Text-to-speech - cassette tape to AI

Today, a doctor can dictate a medical record and get a fully structured text in seconds, directly integrated with Norwegian EHR systems. But it hasn't always been this way. In the 1980s, Norwegian doctors dictated medical records onto cassette tapes, which were then sent to a typing pool for manual transcription. This was standard practice until digital dictation machines and electronic medical record systems became more widespread in the 1990s.

For those who want to read more about Norwegian hospital history and medical documentation, there are several good resources: Norwegian Museum of Science and Technology - Hospital History, Health History Forum and Store Norske Leksikon – The History of Public Health Services.

The 1980s: Dictaphone and typing pool

In practice, the process worked as follows: the doctor dictated the medical record onto a cassette, which was then sent to a centralized typing office within the hospital. A secretary would listen to the recording and transcribe the document before it was sent back to the doctor for approval. This method had several challenges: it could take several days for the note to be completed, unclear recordings or medical terms could be misunderstood, and the costs for dedicated staff were high. During busy periods, cassettes could pile up, creating bottlenecks.

1990s: Digital Dictation and Speech-to-Text 1.0

In the 1990s, digital dictation machines were introduced, and recordings could be saved as files, making distribution easier than with cassette tapes. Around 1997, the first commercial speech-to-text systems emerged, such as Dragon NaturallySpeaking, which promised that doctors could dictate directly into a PC without involving a typing pool.
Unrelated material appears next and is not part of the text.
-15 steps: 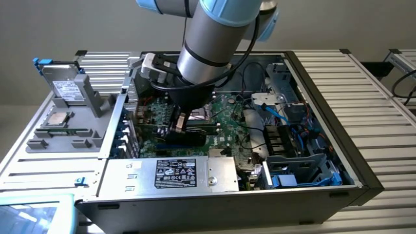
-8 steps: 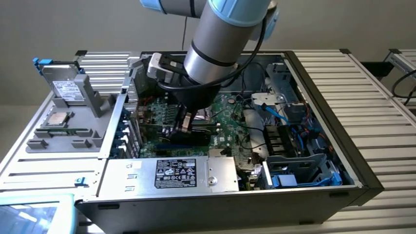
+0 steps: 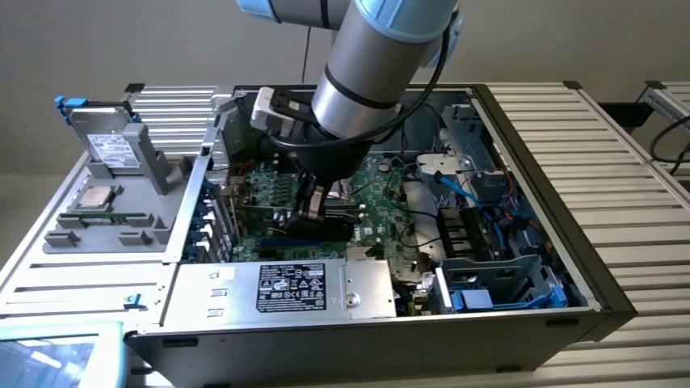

The problem was that the systems required extensive training – often 20–30 minutes of input per voice – and accuracy was often below 85% %. Medical terms were frequently transcribed incorrectly, and many doctors therefore continued to use a secretary or write manually.

2000s: Better recognition and EHR integration

During the 2000s, speech-to-text became increasingly reliable. Systems gained larger medical vocabularies, required less training, and integrated with electronic health record (EHR) systems. In Norway, some systems could now be dictated directly into EHR systems such as Gerica, Infodoc Plenario, DIPS, and System X. The technology was still expensive and required manual proofreading, but it laid the groundwork for faster and more accurate documentation.

2010s: Cloud-based speech recognition

Around 2010, cloud-based speech recognition solutions became common. Doctors could use web-based services from a PC, mobile phone, or tablet, without the need for local installation. The systems had automatic updates, subscription-based models, and were accessible from multiple devices. Accuracy increased to around 90–95 % for general speech, but medical terminology remained a challenge. At the same time, privacy became a key issue for Norwegian stakeholders.

2020s: AI-powered transcription

Today, modern AI speech-to-text systems, such as Medivox, have made great strides. They are trained on Norwegian medical terminology, can understand context like «type 2 diabetes,» correctly recognize drug names, and automatically structure the note into Current, Assessment, and Plan. The systems also offer GDPR-secure processing within Norway/EEA (check terms and conditions for details).

Example:

The doctor says: «The patient has had a headache for two days. No fever. I suspect migraines. Give Paracetamol 1 gram as needed.»

AI produces a structured memo:

Current Headache for 2 days. No fever. Assessment: Suspect migraine. Plan: - Paracetamol 1 g as needed

This saves the doctor manual formatting and ensures more consistent notes.

How Medivox stands out

Medivox has several strengths, including:

Norwegian Medical Terminology – Diagnoses, Medications, and Abbreviations
GDPR-secure processing - no data is sent outside the EEA without a legal basis
Integration with Norwegian EHR systems
Offline mode under development – AI can run locally on the device

See how it works in practice on their webinar.

Effect on medical record quality

Studies and experience from Norwegian general practitioners show that AI contributes to longer and more structured medical records, reduces medication errors, and saves 3-5 minutes per consultation. Nevertheless, the doctor must always ensure the quality of the text.

The future

The forward-looking view points toward real-time transcription during consultation, automatic diagnosis coding (ICPC-2/ICD-10), intelligent referral letters, multilingual support with Norwegian translation, and voice authentication for security.

Conclusion

From cassette tapes in the 1980s to AI-based real-time transcription today, medical speech-to-text has evolved tremendously. The goal is not to replace the doctor, but to free up time that can be spent on patients instead of documentation.